Anyway on the matter of the basic stuff it is quite boring to keep doing that, hence the draw of the cheesy medical shows. Not to mention you could always do it to yourself. It is harder, but not impossible, as you can fill in blanks that I would not be able to, not to mention when people are reading things they might gloss over any errors I have and see all their personal info dumped into a post among the noise (there is a related concept in psychology called gambler's memory where they only remember the good times and blank the bad).

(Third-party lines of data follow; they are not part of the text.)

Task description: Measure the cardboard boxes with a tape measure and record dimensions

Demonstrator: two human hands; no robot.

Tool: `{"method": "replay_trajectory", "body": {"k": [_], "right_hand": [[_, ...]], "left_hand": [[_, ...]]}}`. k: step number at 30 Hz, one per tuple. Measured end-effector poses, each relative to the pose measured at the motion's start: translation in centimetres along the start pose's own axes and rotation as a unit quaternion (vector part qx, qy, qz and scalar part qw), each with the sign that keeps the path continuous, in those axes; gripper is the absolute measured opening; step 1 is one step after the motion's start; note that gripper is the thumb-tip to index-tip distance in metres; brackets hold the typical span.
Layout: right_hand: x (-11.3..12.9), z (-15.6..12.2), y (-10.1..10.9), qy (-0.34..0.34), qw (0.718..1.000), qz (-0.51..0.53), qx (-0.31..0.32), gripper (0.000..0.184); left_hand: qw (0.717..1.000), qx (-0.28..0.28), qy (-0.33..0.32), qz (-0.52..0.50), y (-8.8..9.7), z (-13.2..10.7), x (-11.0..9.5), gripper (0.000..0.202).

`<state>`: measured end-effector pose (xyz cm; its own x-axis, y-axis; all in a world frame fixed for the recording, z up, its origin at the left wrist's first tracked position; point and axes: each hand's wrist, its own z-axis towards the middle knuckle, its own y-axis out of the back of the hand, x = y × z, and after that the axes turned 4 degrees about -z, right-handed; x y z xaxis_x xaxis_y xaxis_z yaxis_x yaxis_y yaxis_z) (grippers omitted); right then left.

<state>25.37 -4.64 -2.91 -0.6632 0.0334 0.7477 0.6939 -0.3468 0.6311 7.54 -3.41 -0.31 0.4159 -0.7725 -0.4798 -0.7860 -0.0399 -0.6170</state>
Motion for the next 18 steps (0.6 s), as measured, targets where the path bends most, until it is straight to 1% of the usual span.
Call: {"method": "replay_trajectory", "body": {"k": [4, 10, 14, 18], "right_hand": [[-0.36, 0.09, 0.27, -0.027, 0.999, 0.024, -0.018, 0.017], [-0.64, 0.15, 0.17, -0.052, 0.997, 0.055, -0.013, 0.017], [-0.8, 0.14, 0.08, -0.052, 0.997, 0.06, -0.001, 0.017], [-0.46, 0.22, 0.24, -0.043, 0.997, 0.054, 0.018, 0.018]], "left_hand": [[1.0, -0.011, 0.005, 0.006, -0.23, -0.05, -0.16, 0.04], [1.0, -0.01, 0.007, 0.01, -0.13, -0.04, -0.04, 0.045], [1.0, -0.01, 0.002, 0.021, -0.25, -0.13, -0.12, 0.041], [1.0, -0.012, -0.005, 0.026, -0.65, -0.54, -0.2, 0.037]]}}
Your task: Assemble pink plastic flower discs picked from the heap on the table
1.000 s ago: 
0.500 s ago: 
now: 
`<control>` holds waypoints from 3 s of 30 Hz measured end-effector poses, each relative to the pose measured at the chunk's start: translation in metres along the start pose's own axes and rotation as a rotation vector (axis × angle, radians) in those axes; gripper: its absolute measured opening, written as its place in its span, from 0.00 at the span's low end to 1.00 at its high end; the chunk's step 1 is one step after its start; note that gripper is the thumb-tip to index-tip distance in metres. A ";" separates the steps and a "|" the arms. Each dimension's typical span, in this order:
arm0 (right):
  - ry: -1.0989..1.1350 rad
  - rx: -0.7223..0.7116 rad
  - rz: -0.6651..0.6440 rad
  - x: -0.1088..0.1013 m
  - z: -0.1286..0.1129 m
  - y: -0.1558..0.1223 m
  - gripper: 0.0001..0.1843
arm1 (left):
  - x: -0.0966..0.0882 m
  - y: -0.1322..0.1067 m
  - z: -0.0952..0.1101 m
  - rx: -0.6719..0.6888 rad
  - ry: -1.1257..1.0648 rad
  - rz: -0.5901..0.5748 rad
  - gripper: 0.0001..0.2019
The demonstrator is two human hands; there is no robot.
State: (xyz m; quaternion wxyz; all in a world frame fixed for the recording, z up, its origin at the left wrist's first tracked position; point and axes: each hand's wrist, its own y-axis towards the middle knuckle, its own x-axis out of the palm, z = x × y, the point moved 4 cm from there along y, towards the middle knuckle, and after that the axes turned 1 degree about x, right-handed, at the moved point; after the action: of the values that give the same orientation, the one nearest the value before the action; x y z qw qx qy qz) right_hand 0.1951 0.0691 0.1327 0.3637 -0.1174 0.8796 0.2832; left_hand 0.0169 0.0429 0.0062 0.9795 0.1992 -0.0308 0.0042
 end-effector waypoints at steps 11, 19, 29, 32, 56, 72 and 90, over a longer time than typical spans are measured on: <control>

*sticking feed?activity_view=1 at the end of someone's youtube channel or profile is not exactly hacking, and if you think it is cool then you probably also want to read https://support.google.com/websearch/answer/2466433?hl=en

I do have some fancy stuff that the average person might not (it is good to have friends that owe you a favour), however I am not going to use it here.

Edit. I was made aware of it before but that youtube channel is nothing to do with me, not sure who set that one up. Equally in this instance I do not care but it is best to be careful doing this sort of thing, and especially if you are then posting it in public when the person you are doing it to has not asked you to.


----------



## Deleted User (Mar 18, 2016)

migles said:


> if he knows your favorite dildo color is green,


whoa whoa whoa, how did you know??


----------



## DiscostewSM (Mar 18, 2016)

AlanJohn said:


> You're a man who watches a little girls show and likes to play an overrated trading card game.



But can you see why kids love Cinnamon Toast Crunch?


----------



## Ev1l0rd (Mar 18, 2016)

I think this is all very interesting. Privacy really is a big deal. And considering you need only a few things to largely uncover someone, I'm taking another look at my privacy.

slighlty offtopic: Where does the phrase 'doxxing someone' come from?


----------



## BurningDesire (Mar 18, 2016)

Ev1l0rd said:


> I think this is all very interesting. Privacy really is a big deal. And considering you need only a few things to largely uncover someone, I'm taking another look at my privacy.
> 
> slighlty offtopic: Where does the phrase 'doxxing someone' come from?


If I am correct it means finding their personal info


----------



## Ev1l0rd (Mar 18, 2016)

BurningDesire said:


> If I am correct it means finding their personal info


I know what it is, I just don't know where the phrase originated from.


----------



## BurningDesire (Mar 18, 2016)

Ev1l0rd said:


> I know what it is, I just don't know where the phrase originated from.


oh.... Neither do I xD


----------



## migles (Mar 18, 2016)

Voxel Studios said:


> whoa whoa whoa, how did you know??


well, i didn't but i do know that it must be a color inside the range that human eyes can see.
like i do know your gbatemp combination is a bunch of 0 and 1 in a specific order...


edit: forgot to had
asking for this kind of stuff, you must be aware of the consequences...
this is like asking on reddit to be roasted. provide the picture. and then complain about they are making fun of your obvious wart...
or like leaving your house doors open to see what it would happen and then complain that you were robbed...
the thing is, the people you ask for "tracing your stuff" will eventually find a trace and this is your change of fixing that trace and evaluate what that fat dude with an ejaculator 3000 can find about you...
if you complain about what they did found. i am sorry but you are really stupid.. you should find a cave or jungle, and start a new life outside of civilization..


----------



## Deleted User (Mar 18, 2016)

migles said:


> well, i didn't but i do know that it must be a color inside the range that human eyes can see.
> like i do know your gbatemp combination is a bunch of 0 and 1 in a specific order....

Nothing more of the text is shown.